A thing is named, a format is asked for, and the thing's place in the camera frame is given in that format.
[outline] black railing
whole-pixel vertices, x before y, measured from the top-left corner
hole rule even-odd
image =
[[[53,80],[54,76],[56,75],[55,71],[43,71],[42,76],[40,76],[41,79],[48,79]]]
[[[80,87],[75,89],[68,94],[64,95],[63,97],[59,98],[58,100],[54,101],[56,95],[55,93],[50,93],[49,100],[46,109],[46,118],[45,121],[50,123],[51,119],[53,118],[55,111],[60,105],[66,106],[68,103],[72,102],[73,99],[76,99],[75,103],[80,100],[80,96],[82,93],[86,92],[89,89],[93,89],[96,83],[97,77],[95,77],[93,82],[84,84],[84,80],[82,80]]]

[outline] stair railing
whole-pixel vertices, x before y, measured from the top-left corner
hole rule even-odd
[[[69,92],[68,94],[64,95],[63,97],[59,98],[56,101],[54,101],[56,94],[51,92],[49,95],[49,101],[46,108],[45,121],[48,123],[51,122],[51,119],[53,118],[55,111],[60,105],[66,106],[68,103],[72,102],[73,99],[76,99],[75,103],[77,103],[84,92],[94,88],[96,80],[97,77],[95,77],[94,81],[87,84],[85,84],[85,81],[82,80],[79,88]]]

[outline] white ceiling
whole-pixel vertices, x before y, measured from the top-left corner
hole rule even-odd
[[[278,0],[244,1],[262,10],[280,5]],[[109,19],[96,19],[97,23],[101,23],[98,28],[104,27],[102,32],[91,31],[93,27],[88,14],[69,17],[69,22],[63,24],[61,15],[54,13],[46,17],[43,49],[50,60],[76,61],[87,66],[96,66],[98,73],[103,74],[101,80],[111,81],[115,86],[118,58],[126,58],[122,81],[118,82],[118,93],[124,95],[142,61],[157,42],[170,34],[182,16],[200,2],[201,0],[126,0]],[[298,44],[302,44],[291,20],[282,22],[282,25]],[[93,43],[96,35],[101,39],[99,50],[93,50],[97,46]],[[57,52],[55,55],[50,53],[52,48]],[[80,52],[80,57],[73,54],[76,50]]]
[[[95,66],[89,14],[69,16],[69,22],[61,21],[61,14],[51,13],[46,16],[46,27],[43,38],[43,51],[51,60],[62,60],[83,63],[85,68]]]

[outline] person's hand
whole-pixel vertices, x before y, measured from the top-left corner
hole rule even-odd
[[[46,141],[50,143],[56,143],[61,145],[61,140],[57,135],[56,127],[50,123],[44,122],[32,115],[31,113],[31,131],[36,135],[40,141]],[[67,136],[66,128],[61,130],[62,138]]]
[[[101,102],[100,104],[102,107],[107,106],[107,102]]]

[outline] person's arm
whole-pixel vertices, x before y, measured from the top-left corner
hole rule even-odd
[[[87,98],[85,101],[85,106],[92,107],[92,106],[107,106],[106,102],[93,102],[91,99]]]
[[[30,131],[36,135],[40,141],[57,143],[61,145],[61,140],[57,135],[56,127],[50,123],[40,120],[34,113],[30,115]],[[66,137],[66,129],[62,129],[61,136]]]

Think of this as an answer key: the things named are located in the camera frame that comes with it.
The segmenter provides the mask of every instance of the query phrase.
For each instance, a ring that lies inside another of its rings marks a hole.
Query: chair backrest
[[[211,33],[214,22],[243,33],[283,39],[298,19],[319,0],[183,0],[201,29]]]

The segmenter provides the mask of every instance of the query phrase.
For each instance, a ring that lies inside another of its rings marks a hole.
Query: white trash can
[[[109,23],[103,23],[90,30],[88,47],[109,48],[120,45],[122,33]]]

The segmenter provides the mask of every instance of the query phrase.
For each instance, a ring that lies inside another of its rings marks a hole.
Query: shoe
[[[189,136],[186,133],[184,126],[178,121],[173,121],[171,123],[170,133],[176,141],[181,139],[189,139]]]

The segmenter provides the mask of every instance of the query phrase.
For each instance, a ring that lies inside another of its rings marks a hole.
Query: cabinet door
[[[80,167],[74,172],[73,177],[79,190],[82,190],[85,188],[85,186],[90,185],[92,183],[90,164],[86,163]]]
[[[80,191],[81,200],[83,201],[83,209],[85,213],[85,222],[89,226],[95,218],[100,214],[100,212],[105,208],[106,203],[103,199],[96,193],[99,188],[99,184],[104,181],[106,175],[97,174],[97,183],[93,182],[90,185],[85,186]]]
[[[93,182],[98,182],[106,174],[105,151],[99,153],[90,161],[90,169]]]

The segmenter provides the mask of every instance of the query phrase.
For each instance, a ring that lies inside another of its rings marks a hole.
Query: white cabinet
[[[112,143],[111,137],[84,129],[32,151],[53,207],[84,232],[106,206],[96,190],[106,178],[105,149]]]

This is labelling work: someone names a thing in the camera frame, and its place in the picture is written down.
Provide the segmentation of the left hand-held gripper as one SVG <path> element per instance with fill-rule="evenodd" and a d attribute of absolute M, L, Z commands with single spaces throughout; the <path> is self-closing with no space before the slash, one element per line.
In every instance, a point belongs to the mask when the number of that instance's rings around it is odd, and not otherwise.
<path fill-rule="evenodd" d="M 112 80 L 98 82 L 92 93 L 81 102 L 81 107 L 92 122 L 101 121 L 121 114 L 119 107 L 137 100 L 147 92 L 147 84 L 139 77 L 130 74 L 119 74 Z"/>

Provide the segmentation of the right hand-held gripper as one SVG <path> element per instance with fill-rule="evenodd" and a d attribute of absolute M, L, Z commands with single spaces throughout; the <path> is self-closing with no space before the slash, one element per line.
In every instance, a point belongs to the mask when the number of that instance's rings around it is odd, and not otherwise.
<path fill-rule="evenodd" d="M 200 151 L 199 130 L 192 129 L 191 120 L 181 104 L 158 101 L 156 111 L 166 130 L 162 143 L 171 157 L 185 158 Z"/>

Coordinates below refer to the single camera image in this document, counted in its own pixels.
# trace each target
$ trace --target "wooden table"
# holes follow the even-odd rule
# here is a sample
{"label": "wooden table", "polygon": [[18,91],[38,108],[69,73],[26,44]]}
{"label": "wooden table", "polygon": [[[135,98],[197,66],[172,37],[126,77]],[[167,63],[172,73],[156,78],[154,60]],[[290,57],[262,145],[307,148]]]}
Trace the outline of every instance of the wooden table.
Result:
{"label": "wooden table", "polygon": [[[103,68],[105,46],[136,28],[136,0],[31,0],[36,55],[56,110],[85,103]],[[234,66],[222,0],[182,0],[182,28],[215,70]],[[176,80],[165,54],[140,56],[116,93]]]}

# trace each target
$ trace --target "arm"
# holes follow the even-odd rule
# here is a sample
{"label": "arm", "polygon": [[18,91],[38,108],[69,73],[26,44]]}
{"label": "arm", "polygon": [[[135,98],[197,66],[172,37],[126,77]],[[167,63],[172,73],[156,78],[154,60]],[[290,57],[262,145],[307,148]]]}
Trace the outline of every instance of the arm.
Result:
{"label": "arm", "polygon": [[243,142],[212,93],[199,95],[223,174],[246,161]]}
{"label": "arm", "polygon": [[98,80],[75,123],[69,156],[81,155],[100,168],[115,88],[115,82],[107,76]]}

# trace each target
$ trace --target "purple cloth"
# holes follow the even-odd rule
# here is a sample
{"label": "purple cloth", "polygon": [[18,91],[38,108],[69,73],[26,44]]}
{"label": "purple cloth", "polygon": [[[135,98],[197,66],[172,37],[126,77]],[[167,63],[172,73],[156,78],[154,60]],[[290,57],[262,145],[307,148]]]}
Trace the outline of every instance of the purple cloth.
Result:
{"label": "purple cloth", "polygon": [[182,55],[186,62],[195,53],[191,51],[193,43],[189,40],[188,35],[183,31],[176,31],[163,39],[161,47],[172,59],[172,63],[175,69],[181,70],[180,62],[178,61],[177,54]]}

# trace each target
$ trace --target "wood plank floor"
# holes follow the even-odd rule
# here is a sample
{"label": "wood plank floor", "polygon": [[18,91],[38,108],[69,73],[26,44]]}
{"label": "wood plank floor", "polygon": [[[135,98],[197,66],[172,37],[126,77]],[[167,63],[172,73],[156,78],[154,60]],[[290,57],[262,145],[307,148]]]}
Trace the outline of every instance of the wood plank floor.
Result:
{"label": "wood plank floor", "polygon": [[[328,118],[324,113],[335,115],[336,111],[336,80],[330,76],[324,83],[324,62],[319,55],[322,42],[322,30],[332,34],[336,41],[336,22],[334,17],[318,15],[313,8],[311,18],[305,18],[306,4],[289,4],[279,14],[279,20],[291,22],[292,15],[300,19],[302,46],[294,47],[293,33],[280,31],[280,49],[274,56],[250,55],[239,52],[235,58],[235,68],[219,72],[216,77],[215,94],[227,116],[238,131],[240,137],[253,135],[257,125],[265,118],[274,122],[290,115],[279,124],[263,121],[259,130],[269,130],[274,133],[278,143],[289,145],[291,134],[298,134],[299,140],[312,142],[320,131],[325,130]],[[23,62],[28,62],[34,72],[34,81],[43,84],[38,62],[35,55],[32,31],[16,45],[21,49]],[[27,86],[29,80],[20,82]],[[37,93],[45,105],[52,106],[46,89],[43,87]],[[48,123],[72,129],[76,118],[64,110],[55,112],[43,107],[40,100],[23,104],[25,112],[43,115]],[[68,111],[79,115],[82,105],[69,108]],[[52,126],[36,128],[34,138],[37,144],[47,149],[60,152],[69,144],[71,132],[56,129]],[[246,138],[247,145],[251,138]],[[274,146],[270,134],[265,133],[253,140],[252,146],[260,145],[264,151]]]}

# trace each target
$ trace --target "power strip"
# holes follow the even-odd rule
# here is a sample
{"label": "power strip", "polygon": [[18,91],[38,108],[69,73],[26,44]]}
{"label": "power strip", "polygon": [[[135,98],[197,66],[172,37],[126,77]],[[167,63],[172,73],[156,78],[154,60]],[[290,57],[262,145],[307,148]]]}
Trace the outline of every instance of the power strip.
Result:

+ + +

WORK REQUEST:
In the listing above, the lines from the one containing "Trace the outline of every instance of the purple" through the one containing "Trace the outline of every instance of the wood plank" must be set down exactly, with no other lines.

WRITTEN SOLUTION:
Trace the outline of every instance of the purple cloth.
Result:
{"label": "purple cloth", "polygon": [[182,55],[186,62],[195,53],[191,51],[193,43],[189,40],[188,35],[183,31],[176,31],[163,39],[161,47],[172,59],[172,63],[175,69],[181,70],[180,62],[178,61],[177,54]]}

# trace each target
$ trace --target "wood plank floor"
# holes follow the even-odd rule
# here is a sample
{"label": "wood plank floor", "polygon": [[18,91],[38,108],[69,73],[26,44]]}
{"label": "wood plank floor", "polygon": [[[135,98],[197,66],[172,37],[126,77]],[[167,63],[172,73],[156,78],[154,60]],[[290,57],[262,145],[307,148]]]}
Trace the outline of every instance of the wood plank floor.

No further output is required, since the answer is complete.